Busy shipping lanes could cause 'seal hearing loss'
Seals may experience hearing loss from underwater vessel noise, researchers at the University of St Andrews have said.
The study compares seals inhabiting the UK's busy shipping lanes to humans living in noisy cities.
Lead author Esther Jones said noise could affect how sea mammals such as whales, dolphins and seals find food and communicate with each other.
Eleven out of 25 conservation areas linked with seals were at high risk of overlap with shipping, the study found.
The paper has been published by the Journal of Applied Ecology.
Ecologist Dr Jones, a research fellow at the university, said: "Like humans living in busy, noisy cities, some seals live in areas where there is a lot of shipping traffic and associated noise.
"The UK has some of the busiest shipping lanes in the world, and underwater noise has been increasing over the last 30 years."
The St Andrews team developed maps showing the levels of risk of exposure to vessel traffic for grey and harbour seals around the UK.
"This is particularly pertinent to harbour seals that are declining in some regions around the UK, as half of SACs [Special Areas of Conservation] associated with them had a high risk of exposure to shipping," Dr Jones said.

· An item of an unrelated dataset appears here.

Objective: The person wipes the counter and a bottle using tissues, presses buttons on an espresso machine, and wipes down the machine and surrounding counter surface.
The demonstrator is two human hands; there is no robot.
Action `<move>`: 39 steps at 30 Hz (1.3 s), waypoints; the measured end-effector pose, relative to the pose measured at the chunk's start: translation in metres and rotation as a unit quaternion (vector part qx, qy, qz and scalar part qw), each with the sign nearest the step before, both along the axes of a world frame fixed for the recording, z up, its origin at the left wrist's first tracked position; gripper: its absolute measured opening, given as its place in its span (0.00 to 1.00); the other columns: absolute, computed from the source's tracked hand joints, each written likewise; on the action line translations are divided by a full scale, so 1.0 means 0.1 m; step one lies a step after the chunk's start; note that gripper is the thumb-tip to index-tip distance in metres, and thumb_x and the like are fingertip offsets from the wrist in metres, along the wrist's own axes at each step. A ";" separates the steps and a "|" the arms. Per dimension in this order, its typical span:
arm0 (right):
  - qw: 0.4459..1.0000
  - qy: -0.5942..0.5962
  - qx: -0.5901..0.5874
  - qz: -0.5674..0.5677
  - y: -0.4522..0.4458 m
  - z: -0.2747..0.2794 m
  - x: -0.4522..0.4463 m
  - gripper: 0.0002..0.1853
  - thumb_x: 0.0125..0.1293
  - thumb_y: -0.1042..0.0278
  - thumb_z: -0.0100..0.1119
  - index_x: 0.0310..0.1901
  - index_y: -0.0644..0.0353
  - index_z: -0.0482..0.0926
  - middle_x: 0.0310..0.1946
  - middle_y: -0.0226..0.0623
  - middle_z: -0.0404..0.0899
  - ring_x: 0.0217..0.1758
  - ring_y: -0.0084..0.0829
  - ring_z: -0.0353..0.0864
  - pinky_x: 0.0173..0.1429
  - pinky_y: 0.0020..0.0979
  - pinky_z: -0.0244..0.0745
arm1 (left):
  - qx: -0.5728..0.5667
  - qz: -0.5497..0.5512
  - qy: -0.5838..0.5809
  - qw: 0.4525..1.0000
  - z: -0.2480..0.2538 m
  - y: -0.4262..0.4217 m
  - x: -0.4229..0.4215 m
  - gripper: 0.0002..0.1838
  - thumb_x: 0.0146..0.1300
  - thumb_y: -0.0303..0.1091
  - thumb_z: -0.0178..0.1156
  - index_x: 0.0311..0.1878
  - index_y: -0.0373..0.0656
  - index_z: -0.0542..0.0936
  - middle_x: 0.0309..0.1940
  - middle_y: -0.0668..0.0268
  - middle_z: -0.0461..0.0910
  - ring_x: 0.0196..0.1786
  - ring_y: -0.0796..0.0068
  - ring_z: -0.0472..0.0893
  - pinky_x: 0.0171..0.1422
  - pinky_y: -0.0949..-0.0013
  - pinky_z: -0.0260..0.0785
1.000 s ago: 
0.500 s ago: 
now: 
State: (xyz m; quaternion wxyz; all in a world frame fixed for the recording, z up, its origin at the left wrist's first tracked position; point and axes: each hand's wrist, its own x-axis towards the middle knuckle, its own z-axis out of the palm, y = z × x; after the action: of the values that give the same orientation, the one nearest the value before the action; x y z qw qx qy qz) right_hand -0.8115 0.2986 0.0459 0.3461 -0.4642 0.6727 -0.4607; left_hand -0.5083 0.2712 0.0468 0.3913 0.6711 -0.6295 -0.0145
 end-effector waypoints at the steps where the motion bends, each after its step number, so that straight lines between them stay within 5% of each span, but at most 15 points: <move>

"Exposure risk was highest within 50km [31 miles] of the coast and any impacts will have the greatest effect on harbour seals as they generally stay close to land."
The team investigated the underwater noise levels generated by vessels that individual animals were exposed to in the Moray Firth using predictive acoustic noise models.
For 20 out of the 28 animals observed in the study, the levels of predicted noise were high enough that temporary hearing loss could occur.
The university said there was no evidence that seals were exposed to noise levels high enough to cause permanent hearing damage.
Dr Jones added: "Urbanisation of the marine environment is inevitably going to continue, so chronic ocean noise should be incorporated explicitly into marine spatial planning and management plans for existing marine protected areas."